Some patient safety advocates suggest that there are things we can do to make patients safer without focusing on the absolute least they should be able to expect, without going as far to establish an honest complaint process or an official advocate to help patients respond to problems like abuse and graft. That would be like looking at a community with no police that has thieves and rapists freely marauding through it and suggesting establishing a Kiwanis Club because of all the good work those clubs do. For all the good work they do, they do not take care of the least that citizens should be able to expect – a just and civil community. Justice is not provided by civic organizations. Protection from crime is a police function. Vigilantes can do only so much. And local police departments characteristically will not let patients file criminal complaints against caregivers (see Crime in Medicine or, for an example, see Kashyap, both on this site). In medicine, the mechanisms that can address the worst problems are the same ones that can address the more modest ones. As long as there are no mechanisms to address abuse and graft and unfriendly practices, there will be no substantial improvement in the rest. How can there be when they won’t report them and they don’t believe in them and they dismiss them as being “another matter entirely” and not relevant to patient safety initiatives? Health care professionals have to “be there for the next patient.” Any time there is reason to believe that protecting his/her reputation, career, finances, etc, possibly could require it, any health care professional will behave badly and rationalize it as not being bad. At those moment it is not just that they decide not to accurately enter information in the record, it is that they interpret the evidence of their senses differently than an objective third party would. They don’t see what needs to be reported in the record. They see the evidence of their senses through very thick filters and create a record that maintains a status quo that is comfortable for them without recognizing when it is ruinous for patients.

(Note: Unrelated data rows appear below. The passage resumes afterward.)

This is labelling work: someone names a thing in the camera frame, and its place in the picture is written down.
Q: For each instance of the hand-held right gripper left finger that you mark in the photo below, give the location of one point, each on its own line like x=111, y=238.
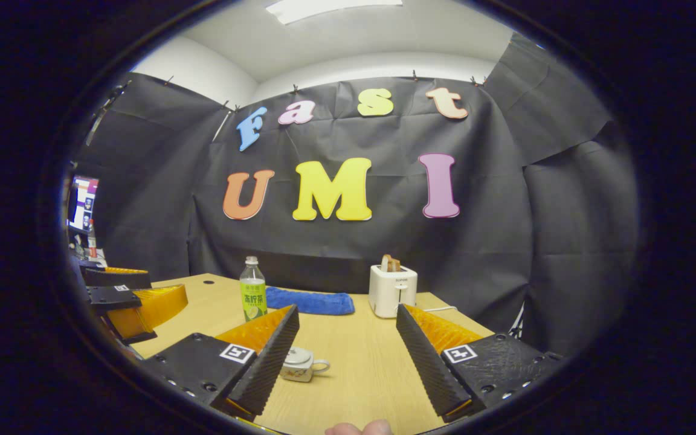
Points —
x=272, y=356

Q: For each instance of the ceiling light panel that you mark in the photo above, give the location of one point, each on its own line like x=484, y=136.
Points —
x=333, y=9

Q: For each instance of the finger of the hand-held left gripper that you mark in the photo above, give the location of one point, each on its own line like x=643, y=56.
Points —
x=115, y=279
x=106, y=297

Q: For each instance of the white teacup lid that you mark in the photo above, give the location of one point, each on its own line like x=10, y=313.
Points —
x=298, y=356

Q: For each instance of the computer monitor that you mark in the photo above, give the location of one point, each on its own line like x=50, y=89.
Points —
x=83, y=202

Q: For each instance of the bread slice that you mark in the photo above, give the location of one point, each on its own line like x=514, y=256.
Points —
x=391, y=263

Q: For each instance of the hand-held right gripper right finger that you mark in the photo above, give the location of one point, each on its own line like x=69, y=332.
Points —
x=426, y=362

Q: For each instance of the white toaster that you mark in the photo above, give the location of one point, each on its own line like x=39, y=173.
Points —
x=391, y=293

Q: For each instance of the white teacup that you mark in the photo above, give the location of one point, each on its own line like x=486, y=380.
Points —
x=299, y=371

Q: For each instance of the green label water bottle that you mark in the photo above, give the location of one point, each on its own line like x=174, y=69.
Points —
x=253, y=296

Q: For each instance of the blue towel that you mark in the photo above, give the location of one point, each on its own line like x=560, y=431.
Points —
x=318, y=301

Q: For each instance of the red label bottle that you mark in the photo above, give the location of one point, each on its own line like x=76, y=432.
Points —
x=92, y=241

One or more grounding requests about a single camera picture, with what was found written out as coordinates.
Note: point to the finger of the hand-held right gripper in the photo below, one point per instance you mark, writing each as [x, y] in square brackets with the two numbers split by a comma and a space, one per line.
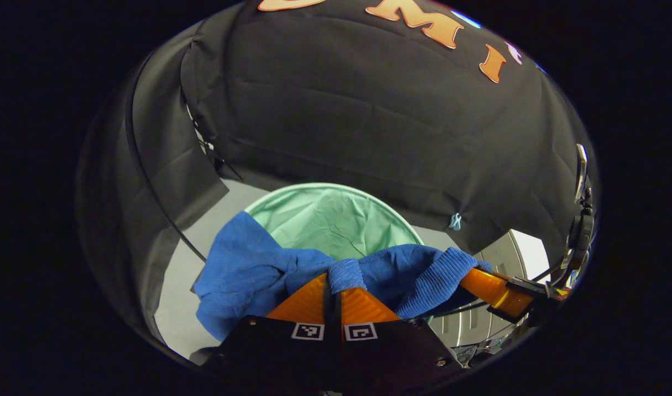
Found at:
[493, 289]

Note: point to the green laundry hamper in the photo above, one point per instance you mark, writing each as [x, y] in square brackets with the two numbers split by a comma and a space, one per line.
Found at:
[336, 220]

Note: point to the light blue ribbon tie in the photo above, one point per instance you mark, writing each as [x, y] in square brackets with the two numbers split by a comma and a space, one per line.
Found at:
[455, 221]

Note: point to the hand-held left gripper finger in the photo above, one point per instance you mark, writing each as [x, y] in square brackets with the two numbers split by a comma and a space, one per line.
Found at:
[339, 313]
[329, 313]

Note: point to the black clothes rail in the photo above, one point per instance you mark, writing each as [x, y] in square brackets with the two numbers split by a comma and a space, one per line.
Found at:
[165, 218]

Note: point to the black backdrop cloth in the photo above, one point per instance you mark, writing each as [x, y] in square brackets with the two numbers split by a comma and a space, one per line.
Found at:
[369, 126]

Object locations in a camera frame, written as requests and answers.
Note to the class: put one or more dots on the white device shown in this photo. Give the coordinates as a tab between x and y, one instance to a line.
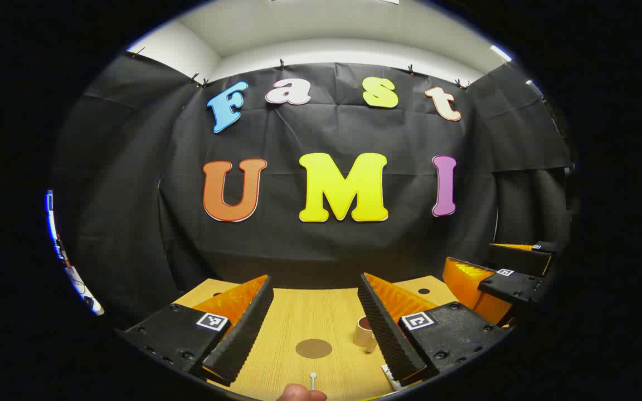
78	284

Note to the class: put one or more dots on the beige cup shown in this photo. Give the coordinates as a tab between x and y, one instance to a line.
363	334

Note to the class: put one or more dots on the wooden desktop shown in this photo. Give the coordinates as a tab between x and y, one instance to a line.
310	317

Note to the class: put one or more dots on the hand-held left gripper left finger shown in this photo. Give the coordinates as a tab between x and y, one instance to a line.
243	328

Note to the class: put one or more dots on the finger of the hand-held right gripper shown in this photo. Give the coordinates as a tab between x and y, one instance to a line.
521	257
513	287

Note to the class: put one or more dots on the black backdrop cloth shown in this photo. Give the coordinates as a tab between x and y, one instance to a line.
326	250

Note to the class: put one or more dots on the ceiling light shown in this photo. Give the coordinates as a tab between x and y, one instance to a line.
501	53

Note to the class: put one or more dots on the white toothpaste tube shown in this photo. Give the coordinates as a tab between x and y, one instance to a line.
391	379

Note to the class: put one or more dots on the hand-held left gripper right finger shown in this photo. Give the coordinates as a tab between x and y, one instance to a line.
385	328

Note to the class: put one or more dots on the pale green toothbrush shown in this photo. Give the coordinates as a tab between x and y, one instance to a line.
312	380

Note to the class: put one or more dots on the round brown coaster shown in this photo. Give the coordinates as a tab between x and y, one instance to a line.
314	348

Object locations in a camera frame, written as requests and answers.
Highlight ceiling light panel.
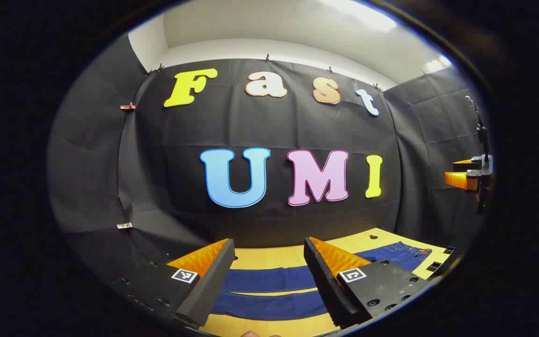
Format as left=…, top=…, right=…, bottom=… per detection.
left=316, top=0, right=399, bottom=32
left=425, top=55, right=453, bottom=73

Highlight blue jeans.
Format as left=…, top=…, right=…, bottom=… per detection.
left=211, top=241, right=433, bottom=322

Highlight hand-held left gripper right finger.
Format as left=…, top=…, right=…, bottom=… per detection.
left=303, top=236, right=433, bottom=329

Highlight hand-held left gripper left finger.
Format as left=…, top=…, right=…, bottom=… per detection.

The Status Quo is Unacceptable

Patient safety mechanisms, first and foremost, must be established to address that which no caregivers want to have addressed – dishonest and antisocial behavior. Mechanisms that are not so established address almost nothing, because dishonest and antisocial behavior is involved in most of the problems in medicine just by the meer fact of what is done to cover up the problems. 93% of adverse events are not put in the record at all (see Medical Reporting on this site). That by itself is dishonest and antisocial behavior. One need only examine the history of patient safety efforts over the last decade to see the trail of efforts that, in the eyes of health care professionals “made everything much better” as they continually tell us, but that in fact did nothing to improve the numbers of patients unnecessarily killed or disabled or bankrupted. They put varnish on rotten wood and, from their perspective, everything looks much better.

One Number

Since health care professionals almost never report problems or abuses, it is especially important for patients to do it for each other. There needs to be one phone number for all complaints related to health care. It needs to be answered by people who are on the side of patients. And those people need to be working at an official agency, with governmental authority, that advertises that it wants to hear your complaints. State medical boards do not go out looking for problems (see Schramm, a page on this site). Someone who understands the interests of patients needs to. Patients need an agency that looks for problems. That is the last thing medicine wants. If medicine really did put the interests of patients ahead of its own, there already would be one number. Public schools are alerted if a school employee commits a crime. That employee immediately is removed from having contact with children. State medical boards do no such monitoring of health care professionals. Health care professionals with criminal records related to trafficing in controlled substances are allowed to continue to dispense narcotics to addicts because no one checks to see if they have criminal records. Schools check their janitorial staffs better than that.

Public Trust

The public will not use a system that it does not believe to be responsive or fair. The average conclusion of patients who complain to agencies that are run by health care professionals, like state medical boards, is that they are neither. Discovering that discourages patients from even attempting to meet the onerous obligations required for filing complaints with them (see complaints). Complaint process are made that onerous when no one wants to hear the complaints. There needs to be a phone number answered by people who want to, people who can explain which agency, which department, which person, and whatever else you need to know to respond to what has been done to you, or who can at least tell you when there is no appropriate number to call. There needs to be one phone number that is answered not just by people who gain our trust, but who we actually can trust to understand our interests and to be on our side. State medical boards don’t even make themselves well enough known for patients to to be able to figure out who to contact.

Are they hiding?

What number do you call if the problem is with a pharmacist?Chalk Outline symbol of patient safety Or a nurse? Or an anesthesiologist? Or a dentist? Why isn’t there, for all of it, a single phone number that rolls off your tongue right now as you read this? Because that is not in the interests of providers. It only is in the interest of patients. It is in the interest of providers to discourage reporting, which becomes clear to anyone trying to get anything done about injuries incurred in medicine. The kind of information gotten from such a phone number would be only a small part of the information that the patient community needs, but an important part. The patient community needs a much wider perspective, including deep data mining, in order to understand enough to make intelligent decisions, but for more about that read about Community Patient Agencies.

Just Getting Help

The first order of business for a State Patients Board would be to help the patient try to get care for the injuries, but the second would be to shine a light into the corners where the patient was prevented from getting such care in the first place. It is important to expose as much about the inner workings of the medical industry as possible, in part so that the people within it finally gain a more realistic understanding themselves. But also so that the government and the patient community can understand it.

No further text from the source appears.